Он наклонился так, что его губы почти коснулись моих.
— Но существует несколько версий трупа. Некоторые из них можно набить ватой, сохранить и поместить в рамки. Другие могут ходить, говорить и дышать.
Его пальцы прошлись по моему горлу, прежде чем его ладонь легла на мою шею, сжимая. В тот же миг мой запас воздуха был перекрыт. Это была не ласка. Боль взорвалась от его давления, и черные точки заплясали у меня глазах.

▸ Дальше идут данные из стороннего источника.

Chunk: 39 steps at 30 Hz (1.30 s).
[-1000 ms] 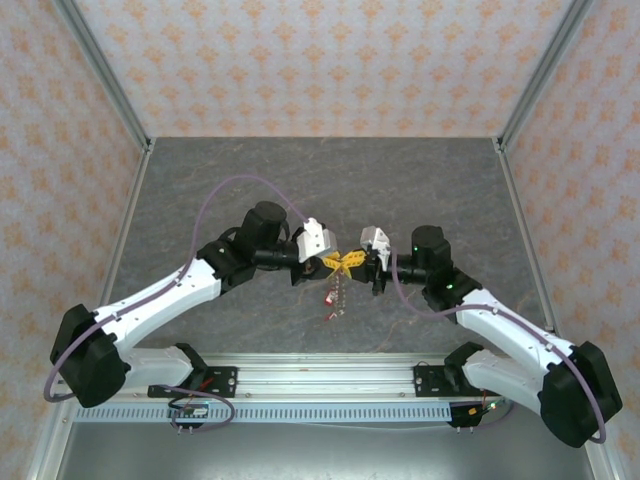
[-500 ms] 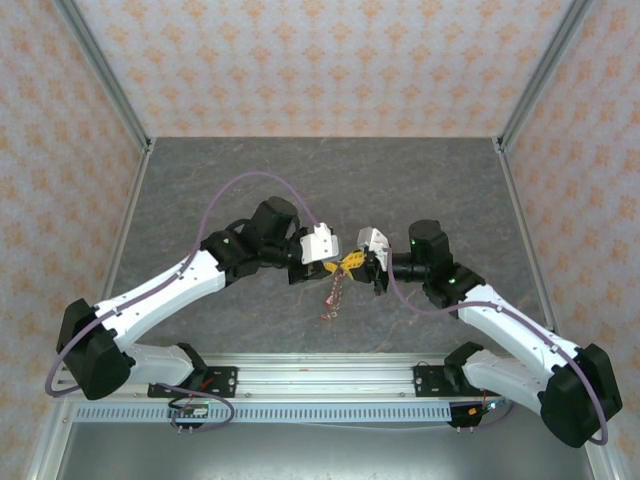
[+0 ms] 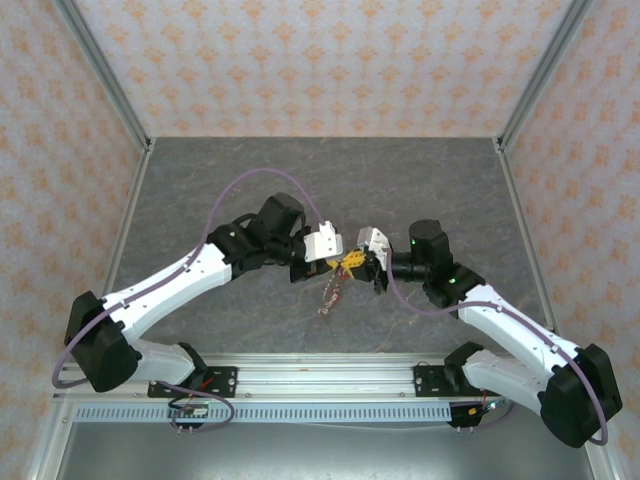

— А ты кем будешь, Элизабет? — спросил он непринужденно.
Мои пальцы потянулись к его рукам, с целью вырваться из хватки, бороться. Но когда я прикоснулась к его коже, которая, я была уверена, будет такой же ледяной, как и его взгляд, я остановилась. Он был гладким. Теплым. Утешительным. Я вонзила ногти в его кожу, царапая плоть. Не для того, чтобы сражаться, а чтобы увидеть, как кровь расцветает и тепло течет по моим пальцам.
Он даже не вздрогнул от боли. Он не отрывал от меня взгляда.
— Кем я хочу тебя видеть? — прошептал он почти про себя.
Мы так и стояли, повиснув в момент взаимной боли, когда мои ногти погрузились глубже, а его руки сжались сильнее на моей шее. Самые хаотичные моменты для большинства людей на планете — в разгар удушения. А для меня это были единственные секунды, когда я обрела покой с тех пор… с тех пор, как я догадалась.
Догадалась, что мир не был роскошью для замученных. И он отдавал мне мир единственным известным ему способом. Насилием. Смертью.
А потом он отпустил меня. Медленно. Нежно. Его пальцы коснулись того, что, как я предположила, было синяком, уже видневшимся под моей кожей. Я резко втянула воздух, испытывая боль и удовлетворение от того, что он остановился, и в равной степени разочарование от того, что он не продолжил.
Я ожидала, что он уйдет. Убежит прочь и оставит все чувства, которые я, вполне возможно, воображала здесь, рядом с мертвыми существами.